Yearender: 2000 -- India's Diplomatic Year

The year of 2000 marked a remarkable year for India's diplomacy as world leaders such as US President Bill Clinton, Japanese Prime Minister Yoshiro Mori and Russian President Vladimir Putin came here one after another.

Perhaps the single most important achievement of the first year in office of the re-elected government of Atal Behari Vajpayee was the rapprochement with the United States. President Bill Clinton's state visit to India in March, the first U.S. presidential visit to India in 22 years, reciprocated by Vajpayee's U.S. trip in September, ending the cold war in South Asia.

The document "India-U.S. Relations: A Vision for the 21st century" signed by Prime Minister Vajpayee and President Clinton during the U.S. leader's stay here, turned a new chapter in the history of Indo-U.S. relations.

The United States considers that a meaningful engagement with India will ensure that Indo-Pak tensions on Kashmir and other related issues do not generate into a nuclear confrontation, some analysts say.

The United States is equally interested in preventing the horizontal proliferation of nuclear weapons in the Asian region, which would disturb the post Cold War military and strategic balance.

It is the assessment of the United States that expanding economic and technological relations with India, which is the second largest country in Asia and which is also one of the 10 fastest growing economies in the world, will be benefit to the United States and it will also serve India's development interest.

Washington's "tilt" towards New Delhi, as the Indian government sees it, now removes the obstacles for India to be accepted internationally as an Asian power and eventually to be accepted as a permanent member of the Security Council of the United Nations.

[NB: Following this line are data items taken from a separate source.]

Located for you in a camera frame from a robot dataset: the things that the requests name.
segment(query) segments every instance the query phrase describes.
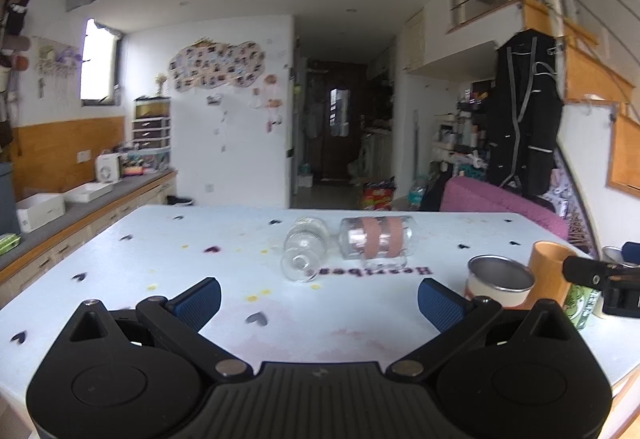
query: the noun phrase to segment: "white tray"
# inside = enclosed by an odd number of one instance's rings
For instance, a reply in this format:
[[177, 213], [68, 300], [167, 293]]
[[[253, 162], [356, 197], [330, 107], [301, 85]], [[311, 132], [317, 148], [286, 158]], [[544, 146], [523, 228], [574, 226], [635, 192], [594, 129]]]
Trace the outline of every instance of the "white tray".
[[66, 202], [91, 202], [113, 190], [111, 183], [85, 183], [64, 194]]

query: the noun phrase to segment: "pink sofa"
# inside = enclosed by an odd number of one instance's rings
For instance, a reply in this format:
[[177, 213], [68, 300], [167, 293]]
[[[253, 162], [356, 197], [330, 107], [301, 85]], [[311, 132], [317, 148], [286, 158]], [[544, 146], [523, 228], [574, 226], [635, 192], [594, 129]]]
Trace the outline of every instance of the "pink sofa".
[[469, 177], [453, 177], [447, 182], [440, 211], [519, 213], [548, 229], [556, 237], [566, 239], [569, 236], [566, 221], [554, 212], [502, 188]]

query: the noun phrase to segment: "blue gripper pad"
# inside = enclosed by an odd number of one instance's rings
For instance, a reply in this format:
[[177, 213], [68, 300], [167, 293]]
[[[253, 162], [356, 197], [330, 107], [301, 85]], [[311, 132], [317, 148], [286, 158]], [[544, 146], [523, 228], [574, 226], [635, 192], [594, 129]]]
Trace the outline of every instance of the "blue gripper pad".
[[205, 278], [169, 300], [164, 307], [194, 331], [199, 331], [220, 310], [222, 290], [215, 278]]
[[425, 278], [418, 287], [418, 308], [443, 333], [461, 322], [473, 304], [433, 278]]

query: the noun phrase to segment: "black coat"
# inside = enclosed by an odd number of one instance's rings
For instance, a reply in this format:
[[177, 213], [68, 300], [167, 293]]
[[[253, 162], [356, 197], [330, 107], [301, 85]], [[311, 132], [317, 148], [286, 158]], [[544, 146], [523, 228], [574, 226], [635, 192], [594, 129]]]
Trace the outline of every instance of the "black coat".
[[556, 78], [554, 38], [528, 30], [498, 49], [495, 90], [487, 101], [491, 184], [513, 181], [526, 197], [548, 191], [562, 115]]

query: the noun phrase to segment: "floor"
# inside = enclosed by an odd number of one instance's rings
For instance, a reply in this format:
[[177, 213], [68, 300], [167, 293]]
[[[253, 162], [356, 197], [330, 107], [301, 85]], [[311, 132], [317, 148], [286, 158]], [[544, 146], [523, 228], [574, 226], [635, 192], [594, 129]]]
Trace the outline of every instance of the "floor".
[[351, 184], [314, 184], [298, 188], [292, 208], [310, 210], [359, 210], [361, 187]]

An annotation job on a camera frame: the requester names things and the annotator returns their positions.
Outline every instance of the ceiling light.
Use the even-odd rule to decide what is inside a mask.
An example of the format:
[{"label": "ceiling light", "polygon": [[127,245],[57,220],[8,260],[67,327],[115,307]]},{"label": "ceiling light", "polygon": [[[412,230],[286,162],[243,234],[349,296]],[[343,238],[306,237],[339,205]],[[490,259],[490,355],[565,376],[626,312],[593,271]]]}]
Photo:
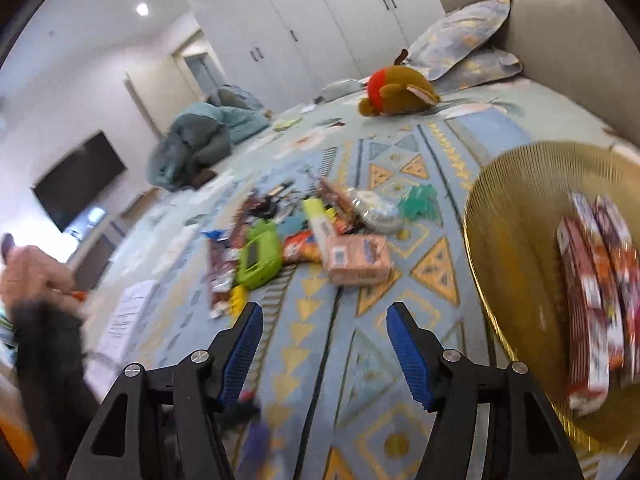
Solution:
[{"label": "ceiling light", "polygon": [[139,4],[139,6],[136,7],[136,12],[140,16],[146,16],[149,13],[149,8],[146,6],[146,4]]}]

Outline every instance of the beige headboard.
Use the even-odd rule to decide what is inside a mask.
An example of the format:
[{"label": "beige headboard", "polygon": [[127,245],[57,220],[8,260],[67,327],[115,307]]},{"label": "beige headboard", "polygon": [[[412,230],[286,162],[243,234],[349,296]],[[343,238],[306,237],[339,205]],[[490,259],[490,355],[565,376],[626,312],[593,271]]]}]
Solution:
[{"label": "beige headboard", "polygon": [[[482,0],[440,1],[449,12]],[[604,0],[512,0],[494,43],[640,146],[640,52]]]}]

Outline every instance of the gold tray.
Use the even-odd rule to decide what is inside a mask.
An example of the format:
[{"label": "gold tray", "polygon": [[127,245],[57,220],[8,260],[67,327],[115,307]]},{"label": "gold tray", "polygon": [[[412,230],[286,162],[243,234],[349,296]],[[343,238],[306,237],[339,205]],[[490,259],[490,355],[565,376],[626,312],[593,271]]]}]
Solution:
[{"label": "gold tray", "polygon": [[485,313],[507,355],[524,361],[568,435],[590,450],[620,450],[640,436],[640,384],[617,373],[595,413],[573,418],[566,402],[568,311],[556,229],[572,216],[567,193],[608,195],[640,244],[640,166],[574,142],[515,148],[486,166],[466,204],[466,254]]}]

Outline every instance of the silver screw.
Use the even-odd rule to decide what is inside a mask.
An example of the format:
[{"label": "silver screw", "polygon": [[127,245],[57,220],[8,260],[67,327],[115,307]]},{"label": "silver screw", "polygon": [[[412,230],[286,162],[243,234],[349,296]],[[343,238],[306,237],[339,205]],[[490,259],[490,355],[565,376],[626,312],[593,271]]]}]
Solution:
[{"label": "silver screw", "polygon": [[194,363],[203,363],[209,359],[209,352],[206,350],[196,350],[193,354],[191,354],[191,361]]},{"label": "silver screw", "polygon": [[135,363],[133,363],[132,365],[128,365],[125,369],[124,369],[124,374],[127,377],[135,377],[136,375],[138,375],[140,372],[142,371],[142,369],[140,368],[140,365],[137,365]]},{"label": "silver screw", "polygon": [[522,375],[526,374],[529,371],[529,367],[522,361],[514,361],[513,363],[511,363],[511,368],[513,368],[513,371],[517,374]]},{"label": "silver screw", "polygon": [[442,357],[444,357],[450,363],[457,363],[458,361],[460,361],[461,356],[460,352],[458,352],[457,350],[445,350],[442,353]]}]

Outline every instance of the pile of items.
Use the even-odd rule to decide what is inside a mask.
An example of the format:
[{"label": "pile of items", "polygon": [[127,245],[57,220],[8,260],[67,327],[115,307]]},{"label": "pile of items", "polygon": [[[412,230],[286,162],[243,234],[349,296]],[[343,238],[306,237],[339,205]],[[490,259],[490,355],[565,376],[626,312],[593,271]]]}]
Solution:
[{"label": "pile of items", "polygon": [[286,180],[265,194],[252,190],[233,225],[205,233],[212,317],[230,312],[237,319],[248,290],[272,280],[285,264],[322,263],[336,285],[386,282],[393,261],[384,235],[400,232],[405,217],[440,215],[431,186],[415,186],[397,206],[324,177],[316,179],[313,196],[293,185]]},{"label": "pile of items", "polygon": [[581,416],[604,403],[612,371],[620,370],[622,387],[640,383],[640,266],[610,199],[571,199],[575,217],[562,219],[557,236],[570,317],[569,405]]}]

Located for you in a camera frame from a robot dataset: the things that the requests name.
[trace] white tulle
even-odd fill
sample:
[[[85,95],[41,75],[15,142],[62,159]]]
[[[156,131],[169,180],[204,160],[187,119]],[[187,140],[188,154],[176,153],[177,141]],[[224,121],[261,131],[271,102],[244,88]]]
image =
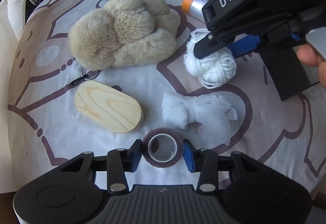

In furtherance of this aim, India has sought to reassure the United States and its allies that it will stick to its voluntary moratorium on further nuclear testing. "India understands your concerns," Vajpayee told the U.S. Congress in September, "we do not wish to unravel your non-proliferation efforts."

But the Indian government is still unlikely to take the domestic political risk of signing the Comprehensive Test Ban Treaty (CTBT) until Washington overturns the U.S. Senate's rejection of the treaty.

The year also marked the 50th anniversary of the establishment of diplomatic relations between India and China, with President K. R. Narayanan's successful week-long state visit to China, which has injected fresh vitality into Sino-Indian relations in the new millennium.

In August, India and Japan launched a wide-range partnership, putting behind strains caused by New Delhi's nuclear tests two years ago and stepping into a security dialogue and closeness fostered by technology.

...a closeness fostered by technology.

During his official visit to India, Japanese Prime Minister Mori declared: "Japan and India have become global partners." Officials from both sides said their countries would have regular dialogue on economic, regional and international issues as part of a broad new range of contacts.

The two Asian nations want to develop close links in information technology, in which Japan needs India's vast pool of professionals, and have a shared interests in joining an expanded UN Security Council as permanent members.

Another important event in the year was Russian President Vladimir Putin's three-day state visit here in October, which ushered in a new phase in relations between the former Cold War allies and revived a relationship that had somewhat wilted since the collapse of the Soviet Union in 1991.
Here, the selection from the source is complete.